Skip to main content
. 2026 Apr 16;6(6):101217. doi: 10.1016/j.xgen.2026.101217

Figure 1.

Figure 1

ProtoCloud overview

(A) An illustration of the ProtoCloud model. The model has four major components: a probabilistic encoder, a probabilistic decoder, a prototype matrix, and a linear classifier. The model takes only raw UMI counts (cell-by-gene count matrix) as input during inference. Cell inputs are encoded into a low-dimensional latent space (dz = 20 by default), with different colors indicating cell types. Larger points in the latent space represent prototypes, which are pre-initialized (six per cell type) and share the same latent space as the cell embeddings. Cell type information (brighter color) is encoded in the first half of the latent dimensions. The latent embeddings are used for both cell type prediction, based on similarity to the prototypes, and for reconstructing the gene expression through the decoder.

(B) ProtoCloud provides inherent interpretability through prototypical relevance propagation (PRP), which automatically generates gene-level relevant scores once the model is trained. Each prototype undergoes PRP to produce gene-level relevance scores. Genes with higher relevance scores are the decision-relevant genes of the corresponding cell type.

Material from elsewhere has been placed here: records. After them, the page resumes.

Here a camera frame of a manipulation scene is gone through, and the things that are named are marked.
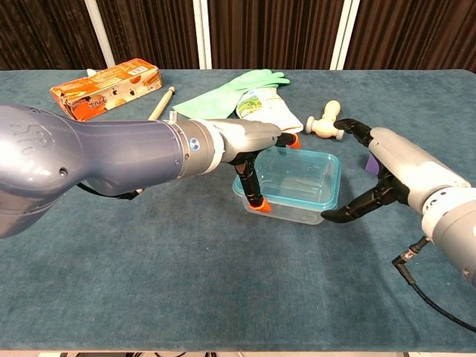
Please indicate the right silver robot hand black fingers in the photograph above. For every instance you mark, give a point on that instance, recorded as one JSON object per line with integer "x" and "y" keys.
{"x": 405, "y": 163}

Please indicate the left silver robot hand orange fingertips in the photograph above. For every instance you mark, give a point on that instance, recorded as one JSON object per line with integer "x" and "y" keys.
{"x": 249, "y": 137}

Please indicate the blue container lid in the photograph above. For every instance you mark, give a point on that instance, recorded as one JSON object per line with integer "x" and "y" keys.
{"x": 297, "y": 175}

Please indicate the clear teal-rimmed plastic container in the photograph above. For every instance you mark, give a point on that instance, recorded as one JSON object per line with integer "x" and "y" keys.
{"x": 294, "y": 215}

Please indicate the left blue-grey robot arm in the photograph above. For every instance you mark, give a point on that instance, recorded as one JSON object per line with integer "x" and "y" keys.
{"x": 104, "y": 152}

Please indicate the purple cube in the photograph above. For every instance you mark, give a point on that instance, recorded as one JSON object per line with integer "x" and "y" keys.
{"x": 372, "y": 165}

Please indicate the white snack bag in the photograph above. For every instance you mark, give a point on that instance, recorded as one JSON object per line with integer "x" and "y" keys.
{"x": 275, "y": 109}

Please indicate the green rubber glove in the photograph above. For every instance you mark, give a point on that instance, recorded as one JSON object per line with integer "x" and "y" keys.
{"x": 223, "y": 96}

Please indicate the wooden roller massager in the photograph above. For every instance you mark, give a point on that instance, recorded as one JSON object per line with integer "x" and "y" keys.
{"x": 325, "y": 126}

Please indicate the wooden stick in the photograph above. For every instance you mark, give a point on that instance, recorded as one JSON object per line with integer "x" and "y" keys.
{"x": 161, "y": 104}

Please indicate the blue table cloth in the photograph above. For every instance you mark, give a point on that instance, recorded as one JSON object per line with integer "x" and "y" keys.
{"x": 223, "y": 279}

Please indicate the orange cardboard carton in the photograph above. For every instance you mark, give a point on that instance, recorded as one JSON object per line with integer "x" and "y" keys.
{"x": 104, "y": 87}

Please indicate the small white item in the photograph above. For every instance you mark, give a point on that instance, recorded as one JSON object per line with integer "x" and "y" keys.
{"x": 91, "y": 72}

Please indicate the white partition post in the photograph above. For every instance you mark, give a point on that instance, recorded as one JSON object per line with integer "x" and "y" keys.
{"x": 202, "y": 33}
{"x": 344, "y": 33}
{"x": 100, "y": 33}

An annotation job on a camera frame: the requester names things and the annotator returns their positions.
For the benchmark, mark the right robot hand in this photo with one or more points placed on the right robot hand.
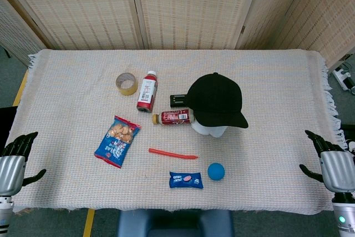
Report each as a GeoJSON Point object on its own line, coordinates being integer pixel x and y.
{"type": "Point", "coordinates": [334, 170]}

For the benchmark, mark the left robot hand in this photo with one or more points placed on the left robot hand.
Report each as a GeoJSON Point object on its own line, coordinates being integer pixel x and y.
{"type": "Point", "coordinates": [11, 165]}

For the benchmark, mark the black baseball cap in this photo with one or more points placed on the black baseball cap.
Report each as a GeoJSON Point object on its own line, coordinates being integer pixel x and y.
{"type": "Point", "coordinates": [216, 101]}

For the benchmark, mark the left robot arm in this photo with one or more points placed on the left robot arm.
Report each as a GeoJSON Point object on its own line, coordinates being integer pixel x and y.
{"type": "Point", "coordinates": [5, 214]}

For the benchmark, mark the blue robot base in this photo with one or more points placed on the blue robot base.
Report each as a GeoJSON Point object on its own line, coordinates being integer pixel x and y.
{"type": "Point", "coordinates": [174, 223]}

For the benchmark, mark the white foam mannequin head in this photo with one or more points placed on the white foam mannequin head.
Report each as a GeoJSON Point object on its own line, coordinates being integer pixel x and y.
{"type": "Point", "coordinates": [209, 130]}

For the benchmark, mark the woven fringed table cloth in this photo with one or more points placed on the woven fringed table cloth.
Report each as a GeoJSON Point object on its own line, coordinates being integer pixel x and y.
{"type": "Point", "coordinates": [69, 109]}

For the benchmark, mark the blue biscuit snack bag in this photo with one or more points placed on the blue biscuit snack bag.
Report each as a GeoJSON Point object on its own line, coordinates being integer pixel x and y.
{"type": "Point", "coordinates": [117, 141]}

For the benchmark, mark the blue ball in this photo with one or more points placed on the blue ball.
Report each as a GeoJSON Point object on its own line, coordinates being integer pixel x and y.
{"type": "Point", "coordinates": [216, 171]}

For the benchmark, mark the brown packing tape roll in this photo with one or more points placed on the brown packing tape roll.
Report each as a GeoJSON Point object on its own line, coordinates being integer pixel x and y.
{"type": "Point", "coordinates": [126, 83]}

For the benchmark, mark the blue oreo cookie pack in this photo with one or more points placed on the blue oreo cookie pack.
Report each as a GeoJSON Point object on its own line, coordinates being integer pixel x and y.
{"type": "Point", "coordinates": [185, 180]}

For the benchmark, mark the red drink bottle white cap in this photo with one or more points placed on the red drink bottle white cap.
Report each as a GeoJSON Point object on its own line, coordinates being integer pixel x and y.
{"type": "Point", "coordinates": [147, 92]}

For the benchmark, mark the red plastic stick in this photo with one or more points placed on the red plastic stick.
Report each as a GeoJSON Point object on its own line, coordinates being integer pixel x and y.
{"type": "Point", "coordinates": [173, 154]}

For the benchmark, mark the red drink bottle yellow cap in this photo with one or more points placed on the red drink bottle yellow cap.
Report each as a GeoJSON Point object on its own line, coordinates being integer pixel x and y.
{"type": "Point", "coordinates": [172, 117]}

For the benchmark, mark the black rectangular device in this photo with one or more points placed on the black rectangular device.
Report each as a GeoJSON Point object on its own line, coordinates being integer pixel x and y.
{"type": "Point", "coordinates": [178, 101]}

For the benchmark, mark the woven folding screen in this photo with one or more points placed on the woven folding screen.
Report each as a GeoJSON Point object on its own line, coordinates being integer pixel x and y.
{"type": "Point", "coordinates": [180, 6]}

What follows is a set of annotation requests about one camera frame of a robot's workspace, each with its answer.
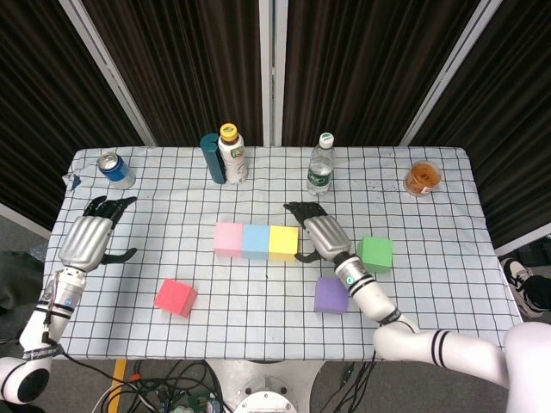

(C–E) Applications of ProtoCloud. (C) The model enables accurate and robust transfer of cell type annotations across datasets. Shapes denote ground truth cell types, and colors indicate predicted labels. Symbols with black edges represent prototypes, while those without edges are cell embeddings. Crosses mark newly added query cells predicted to belong to the corresponding cell types (indicated by color). (D) ProtoCloud’s similarity-based classification process enables the detection of anomalous annotations, improving the quality of the ground truth annotations. A cell with ground truth type 1 (diamond shape) was initially mislabeled as type 2. ProtoCloud corrects this annotation by assigning the cell to type 1 based on a higher similarity score. (E) The identified cell-type-relevant genes can act as candidate markers and provide molecular insights into cell identities.